Exercise ▸
The answer is a stretch of the material below, returned exactly: the line containing "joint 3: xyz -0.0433", the line containing "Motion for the", and all lines between.

Data for this exercise ▸
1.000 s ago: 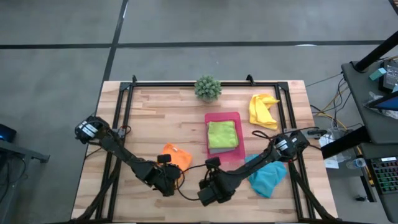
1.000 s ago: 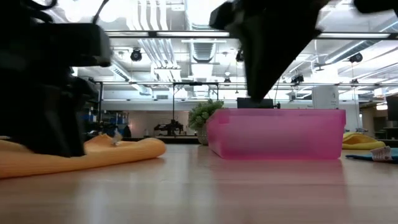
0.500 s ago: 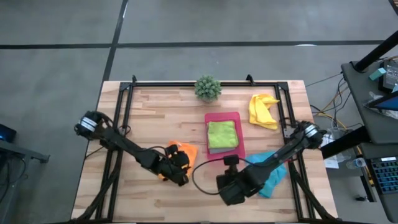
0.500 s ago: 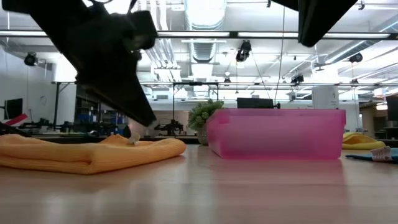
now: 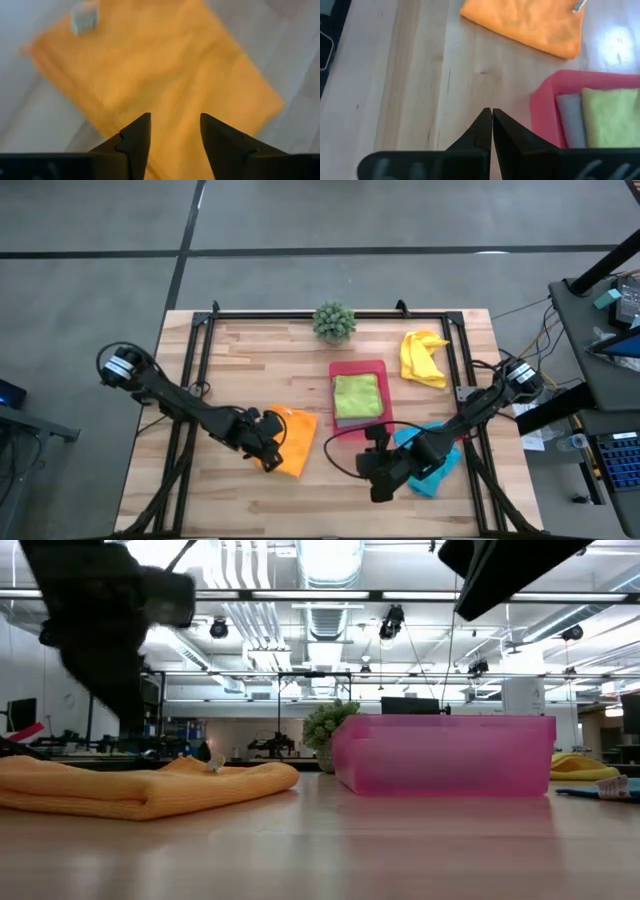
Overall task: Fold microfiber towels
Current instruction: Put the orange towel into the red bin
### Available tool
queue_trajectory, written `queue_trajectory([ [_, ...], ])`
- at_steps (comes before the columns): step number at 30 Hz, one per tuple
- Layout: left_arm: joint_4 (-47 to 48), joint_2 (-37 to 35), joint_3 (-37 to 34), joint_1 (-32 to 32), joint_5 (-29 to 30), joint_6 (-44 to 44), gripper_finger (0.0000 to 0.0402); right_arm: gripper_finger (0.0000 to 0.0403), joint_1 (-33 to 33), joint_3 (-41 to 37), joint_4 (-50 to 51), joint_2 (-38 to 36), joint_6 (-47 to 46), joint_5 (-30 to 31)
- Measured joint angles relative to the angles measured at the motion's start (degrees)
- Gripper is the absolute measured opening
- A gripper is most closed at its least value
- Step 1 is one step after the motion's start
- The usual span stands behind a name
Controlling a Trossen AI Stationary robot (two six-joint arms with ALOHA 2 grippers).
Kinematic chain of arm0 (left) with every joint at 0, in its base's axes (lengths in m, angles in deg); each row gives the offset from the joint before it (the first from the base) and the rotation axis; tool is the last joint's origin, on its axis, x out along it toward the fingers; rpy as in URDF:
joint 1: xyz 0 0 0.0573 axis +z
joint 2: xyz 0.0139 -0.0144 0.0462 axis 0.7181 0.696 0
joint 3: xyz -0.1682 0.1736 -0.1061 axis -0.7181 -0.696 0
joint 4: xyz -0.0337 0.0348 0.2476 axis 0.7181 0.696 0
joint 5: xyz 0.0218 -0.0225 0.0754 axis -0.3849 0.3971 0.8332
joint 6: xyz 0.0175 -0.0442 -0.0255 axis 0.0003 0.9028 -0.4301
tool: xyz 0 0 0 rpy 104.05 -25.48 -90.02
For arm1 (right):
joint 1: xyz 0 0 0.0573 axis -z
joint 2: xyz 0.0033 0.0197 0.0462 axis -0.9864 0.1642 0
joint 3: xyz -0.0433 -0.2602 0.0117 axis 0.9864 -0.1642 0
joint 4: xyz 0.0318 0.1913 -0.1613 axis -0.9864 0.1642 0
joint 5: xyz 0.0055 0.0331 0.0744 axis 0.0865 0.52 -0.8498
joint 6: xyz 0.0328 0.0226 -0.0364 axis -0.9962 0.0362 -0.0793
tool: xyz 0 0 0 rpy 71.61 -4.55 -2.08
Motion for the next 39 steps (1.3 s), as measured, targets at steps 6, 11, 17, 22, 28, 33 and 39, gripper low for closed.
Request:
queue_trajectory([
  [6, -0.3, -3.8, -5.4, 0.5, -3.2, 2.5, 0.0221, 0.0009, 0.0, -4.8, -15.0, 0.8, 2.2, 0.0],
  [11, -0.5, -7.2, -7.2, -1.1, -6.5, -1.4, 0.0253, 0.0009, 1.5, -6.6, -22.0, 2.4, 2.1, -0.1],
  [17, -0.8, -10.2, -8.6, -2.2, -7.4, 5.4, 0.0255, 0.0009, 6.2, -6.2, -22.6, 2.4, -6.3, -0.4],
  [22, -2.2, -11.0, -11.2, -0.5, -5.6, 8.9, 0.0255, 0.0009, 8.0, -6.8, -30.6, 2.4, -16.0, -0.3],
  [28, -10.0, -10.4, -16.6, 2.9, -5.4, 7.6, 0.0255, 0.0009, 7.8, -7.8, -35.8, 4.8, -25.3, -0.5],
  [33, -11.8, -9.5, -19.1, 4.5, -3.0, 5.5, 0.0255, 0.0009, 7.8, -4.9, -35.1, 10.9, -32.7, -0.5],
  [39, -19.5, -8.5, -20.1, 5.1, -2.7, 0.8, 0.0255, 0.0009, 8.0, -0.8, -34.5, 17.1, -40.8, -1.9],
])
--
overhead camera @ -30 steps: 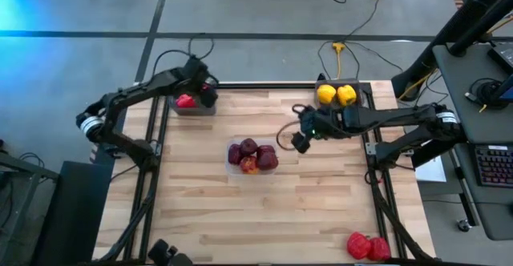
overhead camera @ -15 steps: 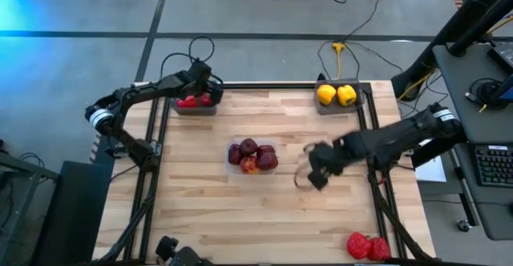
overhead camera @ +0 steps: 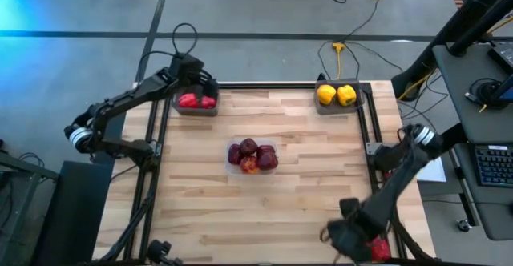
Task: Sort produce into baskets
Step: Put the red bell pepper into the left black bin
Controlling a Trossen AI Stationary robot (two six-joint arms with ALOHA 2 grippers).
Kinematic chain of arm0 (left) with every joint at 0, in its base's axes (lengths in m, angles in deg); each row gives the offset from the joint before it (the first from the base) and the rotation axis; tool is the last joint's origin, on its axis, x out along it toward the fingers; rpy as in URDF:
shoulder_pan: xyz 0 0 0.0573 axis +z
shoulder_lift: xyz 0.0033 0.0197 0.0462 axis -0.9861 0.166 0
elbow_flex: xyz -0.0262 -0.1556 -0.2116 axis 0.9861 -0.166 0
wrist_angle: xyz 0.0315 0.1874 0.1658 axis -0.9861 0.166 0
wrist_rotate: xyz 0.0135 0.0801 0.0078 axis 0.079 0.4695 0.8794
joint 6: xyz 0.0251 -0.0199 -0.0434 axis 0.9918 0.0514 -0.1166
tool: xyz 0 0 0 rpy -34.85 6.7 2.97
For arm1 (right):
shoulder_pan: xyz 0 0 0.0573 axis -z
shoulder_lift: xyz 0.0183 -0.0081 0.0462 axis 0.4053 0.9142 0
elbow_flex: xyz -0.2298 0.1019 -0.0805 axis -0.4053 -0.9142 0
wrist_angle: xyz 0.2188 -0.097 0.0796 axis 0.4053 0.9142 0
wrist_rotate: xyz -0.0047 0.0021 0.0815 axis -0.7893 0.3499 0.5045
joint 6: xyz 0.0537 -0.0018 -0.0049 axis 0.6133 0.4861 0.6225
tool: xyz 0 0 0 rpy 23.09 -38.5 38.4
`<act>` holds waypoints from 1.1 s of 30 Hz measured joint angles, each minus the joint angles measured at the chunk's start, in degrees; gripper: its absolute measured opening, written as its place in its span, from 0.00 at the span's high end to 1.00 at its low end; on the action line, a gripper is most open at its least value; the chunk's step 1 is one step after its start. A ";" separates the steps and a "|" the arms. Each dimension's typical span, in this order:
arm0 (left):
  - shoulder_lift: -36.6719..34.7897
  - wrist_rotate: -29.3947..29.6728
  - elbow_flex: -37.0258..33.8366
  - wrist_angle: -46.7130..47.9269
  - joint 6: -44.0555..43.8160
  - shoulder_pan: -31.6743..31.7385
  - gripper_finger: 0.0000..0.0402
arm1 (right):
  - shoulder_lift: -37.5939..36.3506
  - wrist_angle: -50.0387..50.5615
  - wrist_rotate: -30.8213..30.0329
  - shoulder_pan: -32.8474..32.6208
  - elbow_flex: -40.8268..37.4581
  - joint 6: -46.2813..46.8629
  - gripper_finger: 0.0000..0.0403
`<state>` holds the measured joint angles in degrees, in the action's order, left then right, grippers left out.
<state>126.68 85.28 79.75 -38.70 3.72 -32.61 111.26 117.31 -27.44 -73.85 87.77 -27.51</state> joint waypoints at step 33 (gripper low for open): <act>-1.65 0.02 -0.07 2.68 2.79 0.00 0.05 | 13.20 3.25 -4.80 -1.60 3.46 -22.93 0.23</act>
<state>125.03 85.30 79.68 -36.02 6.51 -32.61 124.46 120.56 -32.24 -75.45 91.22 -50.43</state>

Completed task ▸
joint 3: xyz -0.0433 -0.2602 0.0117 axis 0.9864 -0.1642 0
joint 4: xyz 0.0318 0.1913 -0.1613 axis -0.9864 0.1642 0
joint 5: xyz 0.0055 0.0331 0.0744 axis 0.0865 0.52 -0.8498
joint 6: xyz 0.0328 0.0226 -0.0364 axis -0.9962 0.0362 -0.0793
tool: xyz 0 0 0 rpy 71.61 -4.55 -2.08
Motion for the next 39 steps (1.3 s), as measured, targets at steps 6, 11, 17, 22, 28, 33 and 39, gripper low for closed.

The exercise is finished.